| Problem statement |
Would you please write out only the lines running from the top of the listing through the one holding "If you could segment every instance of the pepsi", exactly, with both ends kept and pictures left out?

| Data to examine |
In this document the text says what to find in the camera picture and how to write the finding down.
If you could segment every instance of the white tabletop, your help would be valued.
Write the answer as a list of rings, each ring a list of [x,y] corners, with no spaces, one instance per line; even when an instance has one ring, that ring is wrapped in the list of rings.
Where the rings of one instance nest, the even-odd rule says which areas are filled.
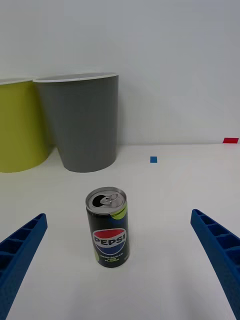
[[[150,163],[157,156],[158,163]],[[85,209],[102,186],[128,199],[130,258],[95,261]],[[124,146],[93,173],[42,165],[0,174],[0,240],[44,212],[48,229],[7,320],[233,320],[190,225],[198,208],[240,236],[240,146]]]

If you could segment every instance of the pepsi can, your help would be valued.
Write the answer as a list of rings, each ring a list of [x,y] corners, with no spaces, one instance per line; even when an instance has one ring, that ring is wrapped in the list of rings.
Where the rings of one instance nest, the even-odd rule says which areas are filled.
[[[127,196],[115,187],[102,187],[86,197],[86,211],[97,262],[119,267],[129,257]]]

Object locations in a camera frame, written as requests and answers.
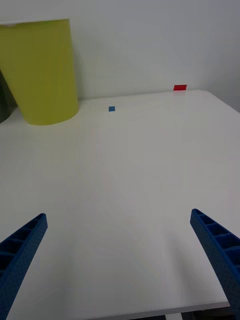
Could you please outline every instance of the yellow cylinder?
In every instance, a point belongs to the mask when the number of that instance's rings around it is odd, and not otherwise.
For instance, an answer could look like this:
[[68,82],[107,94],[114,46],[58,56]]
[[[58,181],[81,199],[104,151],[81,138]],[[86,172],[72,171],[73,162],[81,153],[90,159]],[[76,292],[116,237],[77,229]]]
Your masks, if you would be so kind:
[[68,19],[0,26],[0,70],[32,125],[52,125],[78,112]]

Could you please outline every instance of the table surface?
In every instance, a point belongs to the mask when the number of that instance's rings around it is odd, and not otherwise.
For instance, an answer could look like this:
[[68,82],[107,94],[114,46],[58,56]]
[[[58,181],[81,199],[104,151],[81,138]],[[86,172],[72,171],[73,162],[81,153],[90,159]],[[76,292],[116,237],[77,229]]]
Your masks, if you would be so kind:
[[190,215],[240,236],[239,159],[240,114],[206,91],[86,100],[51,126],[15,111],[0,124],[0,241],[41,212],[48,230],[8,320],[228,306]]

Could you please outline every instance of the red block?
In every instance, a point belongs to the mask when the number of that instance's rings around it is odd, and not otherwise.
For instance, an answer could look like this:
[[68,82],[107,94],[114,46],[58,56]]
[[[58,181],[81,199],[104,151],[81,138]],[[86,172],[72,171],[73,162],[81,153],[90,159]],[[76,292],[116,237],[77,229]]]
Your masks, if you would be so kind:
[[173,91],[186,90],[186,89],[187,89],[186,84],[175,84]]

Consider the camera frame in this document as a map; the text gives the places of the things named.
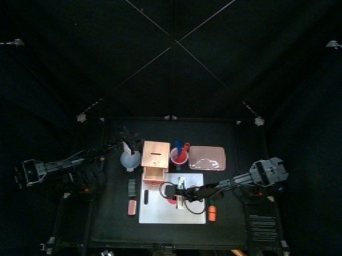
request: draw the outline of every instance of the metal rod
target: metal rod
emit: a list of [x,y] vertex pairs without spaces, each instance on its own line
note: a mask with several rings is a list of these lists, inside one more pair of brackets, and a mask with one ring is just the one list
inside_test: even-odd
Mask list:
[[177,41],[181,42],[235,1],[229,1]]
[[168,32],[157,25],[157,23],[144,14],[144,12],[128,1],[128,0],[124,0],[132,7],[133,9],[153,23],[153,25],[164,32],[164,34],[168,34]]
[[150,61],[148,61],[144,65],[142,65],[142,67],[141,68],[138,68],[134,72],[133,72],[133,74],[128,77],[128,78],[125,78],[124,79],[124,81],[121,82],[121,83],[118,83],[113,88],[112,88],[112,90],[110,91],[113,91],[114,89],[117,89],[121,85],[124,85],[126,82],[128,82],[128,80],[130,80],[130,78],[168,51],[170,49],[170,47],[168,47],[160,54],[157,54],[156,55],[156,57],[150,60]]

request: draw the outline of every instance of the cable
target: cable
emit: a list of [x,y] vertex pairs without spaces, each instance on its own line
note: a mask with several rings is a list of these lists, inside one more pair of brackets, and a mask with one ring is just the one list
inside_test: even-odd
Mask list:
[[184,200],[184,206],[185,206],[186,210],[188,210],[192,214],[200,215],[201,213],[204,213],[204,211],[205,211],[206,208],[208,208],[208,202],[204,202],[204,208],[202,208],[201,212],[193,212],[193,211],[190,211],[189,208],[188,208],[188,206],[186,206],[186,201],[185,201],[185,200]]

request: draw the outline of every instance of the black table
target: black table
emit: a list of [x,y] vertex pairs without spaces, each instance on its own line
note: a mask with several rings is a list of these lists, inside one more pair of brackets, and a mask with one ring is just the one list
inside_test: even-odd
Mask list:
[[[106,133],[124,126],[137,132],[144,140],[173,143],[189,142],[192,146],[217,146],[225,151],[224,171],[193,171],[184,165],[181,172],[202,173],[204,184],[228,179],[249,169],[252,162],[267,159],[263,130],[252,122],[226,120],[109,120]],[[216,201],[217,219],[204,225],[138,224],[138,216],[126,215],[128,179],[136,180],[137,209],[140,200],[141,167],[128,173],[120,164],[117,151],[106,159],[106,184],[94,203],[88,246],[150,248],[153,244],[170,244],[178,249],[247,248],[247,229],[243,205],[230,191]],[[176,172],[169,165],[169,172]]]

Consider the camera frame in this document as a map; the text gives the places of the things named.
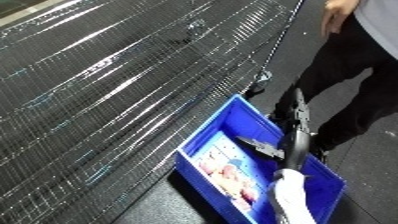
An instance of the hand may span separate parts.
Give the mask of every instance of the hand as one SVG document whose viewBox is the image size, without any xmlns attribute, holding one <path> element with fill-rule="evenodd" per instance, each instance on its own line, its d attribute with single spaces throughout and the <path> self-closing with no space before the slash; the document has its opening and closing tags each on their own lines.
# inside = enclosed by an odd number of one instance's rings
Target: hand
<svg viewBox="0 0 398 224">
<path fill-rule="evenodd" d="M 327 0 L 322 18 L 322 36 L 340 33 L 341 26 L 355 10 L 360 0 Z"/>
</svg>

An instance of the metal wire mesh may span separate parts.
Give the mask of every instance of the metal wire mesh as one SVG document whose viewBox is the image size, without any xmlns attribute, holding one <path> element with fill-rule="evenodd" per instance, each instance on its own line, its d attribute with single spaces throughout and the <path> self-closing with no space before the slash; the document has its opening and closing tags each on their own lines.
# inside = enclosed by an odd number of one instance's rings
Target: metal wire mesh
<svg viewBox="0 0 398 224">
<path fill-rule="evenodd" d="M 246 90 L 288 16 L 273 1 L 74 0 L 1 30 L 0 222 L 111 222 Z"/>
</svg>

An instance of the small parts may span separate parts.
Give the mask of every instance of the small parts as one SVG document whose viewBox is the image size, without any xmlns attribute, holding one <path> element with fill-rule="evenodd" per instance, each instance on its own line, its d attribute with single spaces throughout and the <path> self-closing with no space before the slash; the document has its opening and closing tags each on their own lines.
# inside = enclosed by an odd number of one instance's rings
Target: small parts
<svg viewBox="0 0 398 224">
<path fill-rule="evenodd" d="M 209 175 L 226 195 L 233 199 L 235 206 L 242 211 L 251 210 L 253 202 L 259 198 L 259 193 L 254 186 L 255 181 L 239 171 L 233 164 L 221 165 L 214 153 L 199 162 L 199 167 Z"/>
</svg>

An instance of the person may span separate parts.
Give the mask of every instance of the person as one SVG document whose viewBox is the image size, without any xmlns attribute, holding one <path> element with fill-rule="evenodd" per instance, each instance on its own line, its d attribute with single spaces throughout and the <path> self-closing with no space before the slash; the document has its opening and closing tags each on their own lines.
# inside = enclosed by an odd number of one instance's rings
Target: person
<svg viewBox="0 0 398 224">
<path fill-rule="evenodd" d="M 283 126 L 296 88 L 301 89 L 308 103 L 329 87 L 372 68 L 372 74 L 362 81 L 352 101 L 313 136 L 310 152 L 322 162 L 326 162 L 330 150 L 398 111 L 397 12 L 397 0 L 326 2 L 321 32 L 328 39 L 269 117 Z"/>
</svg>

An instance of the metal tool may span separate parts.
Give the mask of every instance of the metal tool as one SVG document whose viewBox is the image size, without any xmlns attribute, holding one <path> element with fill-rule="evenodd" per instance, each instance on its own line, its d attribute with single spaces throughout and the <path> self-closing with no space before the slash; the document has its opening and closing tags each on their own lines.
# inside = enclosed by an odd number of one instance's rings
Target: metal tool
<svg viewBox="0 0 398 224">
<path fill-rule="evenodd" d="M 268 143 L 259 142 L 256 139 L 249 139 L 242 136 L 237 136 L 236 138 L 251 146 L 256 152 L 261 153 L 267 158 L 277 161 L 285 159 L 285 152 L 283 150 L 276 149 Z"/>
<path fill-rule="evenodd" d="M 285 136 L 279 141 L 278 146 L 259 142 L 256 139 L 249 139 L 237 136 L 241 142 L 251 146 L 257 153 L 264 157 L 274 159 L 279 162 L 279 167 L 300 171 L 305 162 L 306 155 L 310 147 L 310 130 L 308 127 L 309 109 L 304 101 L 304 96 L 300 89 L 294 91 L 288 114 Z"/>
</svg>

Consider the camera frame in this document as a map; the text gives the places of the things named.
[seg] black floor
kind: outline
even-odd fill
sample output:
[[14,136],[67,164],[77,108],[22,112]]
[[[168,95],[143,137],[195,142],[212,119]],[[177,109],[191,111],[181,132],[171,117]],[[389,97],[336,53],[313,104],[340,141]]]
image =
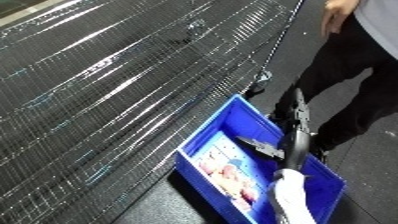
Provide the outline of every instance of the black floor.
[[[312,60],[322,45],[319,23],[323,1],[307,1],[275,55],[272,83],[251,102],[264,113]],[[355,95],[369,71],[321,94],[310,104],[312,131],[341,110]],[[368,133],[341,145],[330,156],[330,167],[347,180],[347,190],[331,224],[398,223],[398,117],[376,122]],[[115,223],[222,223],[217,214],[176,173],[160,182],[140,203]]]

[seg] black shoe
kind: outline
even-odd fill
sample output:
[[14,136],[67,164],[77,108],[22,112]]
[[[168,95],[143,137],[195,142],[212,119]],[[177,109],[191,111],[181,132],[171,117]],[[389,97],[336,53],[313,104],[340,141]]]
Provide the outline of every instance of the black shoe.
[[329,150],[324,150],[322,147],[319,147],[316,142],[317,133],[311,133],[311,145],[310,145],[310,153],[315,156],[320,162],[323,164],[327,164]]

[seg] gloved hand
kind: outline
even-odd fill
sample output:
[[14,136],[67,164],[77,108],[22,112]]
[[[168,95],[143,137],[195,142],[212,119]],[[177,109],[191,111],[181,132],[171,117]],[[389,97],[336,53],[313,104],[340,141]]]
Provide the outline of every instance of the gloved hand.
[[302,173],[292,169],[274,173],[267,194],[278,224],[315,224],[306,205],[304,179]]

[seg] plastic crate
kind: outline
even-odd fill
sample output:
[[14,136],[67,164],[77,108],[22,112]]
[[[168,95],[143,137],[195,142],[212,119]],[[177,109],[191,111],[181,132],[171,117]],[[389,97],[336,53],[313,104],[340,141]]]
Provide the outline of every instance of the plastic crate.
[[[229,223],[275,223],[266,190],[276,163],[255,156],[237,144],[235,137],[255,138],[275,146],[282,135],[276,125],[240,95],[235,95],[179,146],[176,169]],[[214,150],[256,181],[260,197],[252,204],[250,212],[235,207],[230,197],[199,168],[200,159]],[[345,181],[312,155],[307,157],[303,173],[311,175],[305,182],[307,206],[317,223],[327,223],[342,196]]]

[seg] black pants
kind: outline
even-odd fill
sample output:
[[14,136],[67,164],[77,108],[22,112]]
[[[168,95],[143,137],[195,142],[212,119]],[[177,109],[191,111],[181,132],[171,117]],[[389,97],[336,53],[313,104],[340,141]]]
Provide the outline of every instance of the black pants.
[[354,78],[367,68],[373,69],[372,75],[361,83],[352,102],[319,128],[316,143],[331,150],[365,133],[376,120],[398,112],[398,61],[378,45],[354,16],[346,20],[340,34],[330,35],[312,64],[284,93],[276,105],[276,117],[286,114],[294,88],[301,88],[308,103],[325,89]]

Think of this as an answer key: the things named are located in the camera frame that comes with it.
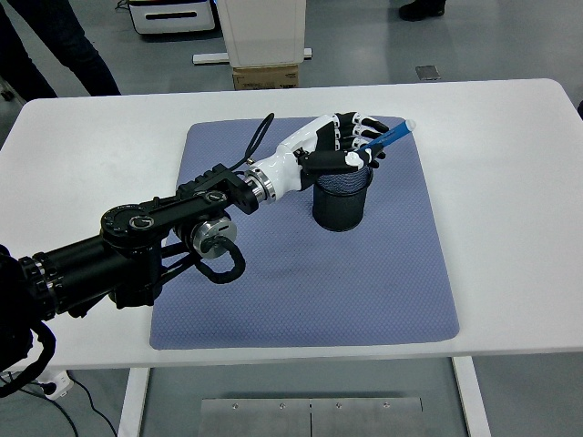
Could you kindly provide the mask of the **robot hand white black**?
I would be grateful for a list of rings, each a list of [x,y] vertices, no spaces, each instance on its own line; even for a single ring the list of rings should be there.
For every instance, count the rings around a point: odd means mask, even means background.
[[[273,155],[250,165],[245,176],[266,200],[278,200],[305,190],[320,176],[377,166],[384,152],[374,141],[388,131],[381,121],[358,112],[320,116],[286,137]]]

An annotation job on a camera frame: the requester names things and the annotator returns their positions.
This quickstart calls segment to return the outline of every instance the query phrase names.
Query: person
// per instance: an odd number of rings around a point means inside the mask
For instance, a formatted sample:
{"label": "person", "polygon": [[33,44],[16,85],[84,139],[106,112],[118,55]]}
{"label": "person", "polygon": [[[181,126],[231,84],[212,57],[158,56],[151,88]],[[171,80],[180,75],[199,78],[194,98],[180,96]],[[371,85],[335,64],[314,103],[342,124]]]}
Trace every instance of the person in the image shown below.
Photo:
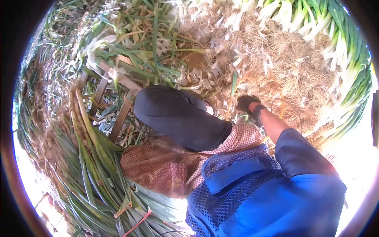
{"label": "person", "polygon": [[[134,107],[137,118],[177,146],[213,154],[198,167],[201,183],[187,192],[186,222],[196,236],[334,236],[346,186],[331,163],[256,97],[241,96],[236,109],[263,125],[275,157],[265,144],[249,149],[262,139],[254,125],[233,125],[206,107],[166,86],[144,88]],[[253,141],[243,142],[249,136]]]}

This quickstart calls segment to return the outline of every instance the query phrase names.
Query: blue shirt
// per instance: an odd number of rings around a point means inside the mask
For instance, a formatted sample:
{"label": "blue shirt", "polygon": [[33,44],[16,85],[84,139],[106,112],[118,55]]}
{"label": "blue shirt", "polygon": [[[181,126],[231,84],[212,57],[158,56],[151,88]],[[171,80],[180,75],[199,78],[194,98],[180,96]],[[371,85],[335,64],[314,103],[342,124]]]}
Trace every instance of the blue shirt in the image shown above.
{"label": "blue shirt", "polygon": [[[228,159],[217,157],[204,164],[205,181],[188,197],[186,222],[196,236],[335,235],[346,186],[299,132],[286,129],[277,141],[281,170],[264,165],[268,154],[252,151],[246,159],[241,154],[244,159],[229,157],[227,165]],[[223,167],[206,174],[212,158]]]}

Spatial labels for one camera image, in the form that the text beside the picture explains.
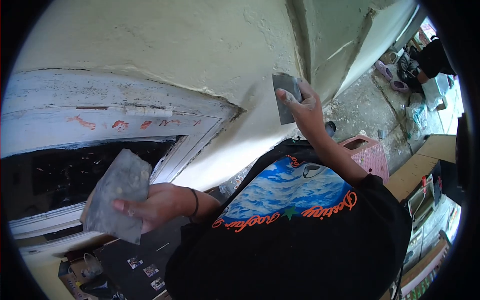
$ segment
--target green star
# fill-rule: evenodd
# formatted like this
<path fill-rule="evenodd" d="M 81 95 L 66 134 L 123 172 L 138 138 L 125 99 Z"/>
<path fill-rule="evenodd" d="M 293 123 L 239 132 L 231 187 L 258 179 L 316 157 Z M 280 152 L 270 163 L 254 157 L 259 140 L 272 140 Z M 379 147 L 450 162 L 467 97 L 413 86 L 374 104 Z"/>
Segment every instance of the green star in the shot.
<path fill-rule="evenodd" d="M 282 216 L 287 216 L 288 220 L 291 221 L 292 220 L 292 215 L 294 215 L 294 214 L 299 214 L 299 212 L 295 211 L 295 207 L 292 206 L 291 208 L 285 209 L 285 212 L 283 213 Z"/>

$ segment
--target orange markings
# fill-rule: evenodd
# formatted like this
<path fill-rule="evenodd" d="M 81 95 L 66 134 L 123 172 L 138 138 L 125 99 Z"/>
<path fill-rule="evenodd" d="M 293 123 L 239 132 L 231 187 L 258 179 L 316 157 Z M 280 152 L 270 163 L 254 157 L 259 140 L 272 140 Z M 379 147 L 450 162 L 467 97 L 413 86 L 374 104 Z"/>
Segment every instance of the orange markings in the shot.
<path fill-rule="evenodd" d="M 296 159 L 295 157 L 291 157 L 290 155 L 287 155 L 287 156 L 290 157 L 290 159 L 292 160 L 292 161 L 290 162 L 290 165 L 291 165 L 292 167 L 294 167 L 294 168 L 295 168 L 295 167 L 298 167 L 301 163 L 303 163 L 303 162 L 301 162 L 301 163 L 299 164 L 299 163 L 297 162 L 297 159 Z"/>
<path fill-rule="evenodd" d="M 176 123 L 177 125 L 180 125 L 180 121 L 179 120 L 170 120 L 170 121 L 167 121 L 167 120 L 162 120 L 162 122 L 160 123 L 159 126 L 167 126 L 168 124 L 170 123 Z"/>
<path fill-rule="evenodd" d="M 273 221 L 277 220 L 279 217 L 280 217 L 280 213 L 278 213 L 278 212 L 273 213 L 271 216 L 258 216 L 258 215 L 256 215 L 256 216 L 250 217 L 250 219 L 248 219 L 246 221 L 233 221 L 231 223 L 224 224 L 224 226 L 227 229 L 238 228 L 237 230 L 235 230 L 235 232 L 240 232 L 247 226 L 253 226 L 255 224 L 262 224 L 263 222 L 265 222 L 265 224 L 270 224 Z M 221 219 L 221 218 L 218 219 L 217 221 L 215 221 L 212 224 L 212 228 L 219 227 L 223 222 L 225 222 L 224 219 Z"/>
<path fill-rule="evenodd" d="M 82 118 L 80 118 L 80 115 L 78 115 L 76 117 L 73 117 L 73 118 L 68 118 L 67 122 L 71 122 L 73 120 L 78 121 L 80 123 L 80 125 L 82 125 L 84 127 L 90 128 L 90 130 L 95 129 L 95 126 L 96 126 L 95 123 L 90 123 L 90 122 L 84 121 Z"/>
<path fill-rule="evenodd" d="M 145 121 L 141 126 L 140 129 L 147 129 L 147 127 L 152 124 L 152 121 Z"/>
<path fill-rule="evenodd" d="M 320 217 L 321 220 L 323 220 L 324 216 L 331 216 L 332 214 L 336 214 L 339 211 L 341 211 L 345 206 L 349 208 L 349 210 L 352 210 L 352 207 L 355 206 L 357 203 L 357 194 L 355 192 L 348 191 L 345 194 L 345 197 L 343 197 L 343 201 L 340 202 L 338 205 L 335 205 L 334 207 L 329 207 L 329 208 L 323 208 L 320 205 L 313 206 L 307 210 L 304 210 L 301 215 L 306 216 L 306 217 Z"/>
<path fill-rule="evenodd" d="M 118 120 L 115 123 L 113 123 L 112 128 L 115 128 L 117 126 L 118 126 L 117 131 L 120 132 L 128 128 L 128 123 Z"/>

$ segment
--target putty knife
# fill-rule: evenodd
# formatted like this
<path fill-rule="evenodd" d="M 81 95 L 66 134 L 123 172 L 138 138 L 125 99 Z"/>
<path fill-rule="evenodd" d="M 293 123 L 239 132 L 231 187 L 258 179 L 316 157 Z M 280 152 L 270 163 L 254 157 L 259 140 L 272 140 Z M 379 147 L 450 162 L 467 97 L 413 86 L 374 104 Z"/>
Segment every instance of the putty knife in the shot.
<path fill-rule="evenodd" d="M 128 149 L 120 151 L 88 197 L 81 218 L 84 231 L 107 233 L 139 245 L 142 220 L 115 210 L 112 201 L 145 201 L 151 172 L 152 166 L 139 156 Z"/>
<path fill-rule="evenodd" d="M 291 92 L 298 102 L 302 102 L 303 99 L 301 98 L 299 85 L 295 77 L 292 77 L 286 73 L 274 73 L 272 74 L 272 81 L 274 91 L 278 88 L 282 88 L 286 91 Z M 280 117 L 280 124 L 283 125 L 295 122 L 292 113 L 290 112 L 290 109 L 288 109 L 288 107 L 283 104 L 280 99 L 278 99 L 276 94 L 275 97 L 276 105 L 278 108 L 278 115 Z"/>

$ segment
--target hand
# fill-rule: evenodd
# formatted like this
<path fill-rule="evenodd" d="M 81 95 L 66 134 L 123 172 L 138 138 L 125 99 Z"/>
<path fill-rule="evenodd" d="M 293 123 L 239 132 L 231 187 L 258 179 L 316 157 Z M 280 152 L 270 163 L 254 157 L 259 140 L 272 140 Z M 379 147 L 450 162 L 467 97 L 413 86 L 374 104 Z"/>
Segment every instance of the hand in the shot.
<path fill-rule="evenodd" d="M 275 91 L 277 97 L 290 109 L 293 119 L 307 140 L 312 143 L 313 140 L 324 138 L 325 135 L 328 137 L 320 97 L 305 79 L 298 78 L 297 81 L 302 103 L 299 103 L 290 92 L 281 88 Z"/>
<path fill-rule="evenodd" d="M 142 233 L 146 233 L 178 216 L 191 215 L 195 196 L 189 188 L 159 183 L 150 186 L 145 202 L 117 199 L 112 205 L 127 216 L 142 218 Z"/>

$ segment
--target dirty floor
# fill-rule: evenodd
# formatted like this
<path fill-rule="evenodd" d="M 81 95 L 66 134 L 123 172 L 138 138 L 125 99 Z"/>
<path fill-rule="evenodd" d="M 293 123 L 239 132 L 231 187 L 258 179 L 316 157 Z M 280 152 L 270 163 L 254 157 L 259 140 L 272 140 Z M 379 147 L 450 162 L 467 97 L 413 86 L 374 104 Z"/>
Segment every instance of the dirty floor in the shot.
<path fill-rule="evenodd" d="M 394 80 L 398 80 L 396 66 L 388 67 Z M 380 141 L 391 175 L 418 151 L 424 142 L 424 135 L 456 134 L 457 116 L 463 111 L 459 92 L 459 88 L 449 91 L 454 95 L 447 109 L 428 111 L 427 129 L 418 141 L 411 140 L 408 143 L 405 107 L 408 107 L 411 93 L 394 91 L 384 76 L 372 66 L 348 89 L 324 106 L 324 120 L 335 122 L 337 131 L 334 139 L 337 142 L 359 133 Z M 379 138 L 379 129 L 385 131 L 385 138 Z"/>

| Output for this exercise |
In this document the text says what to find in the camera picture and how to write the finding down.
If you could segment every instance of the white tabletop, your help would be valued.
Write the answer as a list of rings, each ring a list of [x,y] corners, with no spaces, one instance per line; even when an instance has one ring, that ring is wrapped in the list of rings.
Where the rings of one instance nest, the even-odd rule says which areas are filled.
[[[150,163],[157,156],[158,163]],[[85,209],[102,186],[128,199],[130,258],[95,261]],[[124,146],[93,173],[42,165],[0,174],[0,240],[44,212],[48,229],[7,320],[233,320],[190,225],[198,208],[240,236],[240,146]]]

If you could segment every instance of the pepsi can, your help would be valued.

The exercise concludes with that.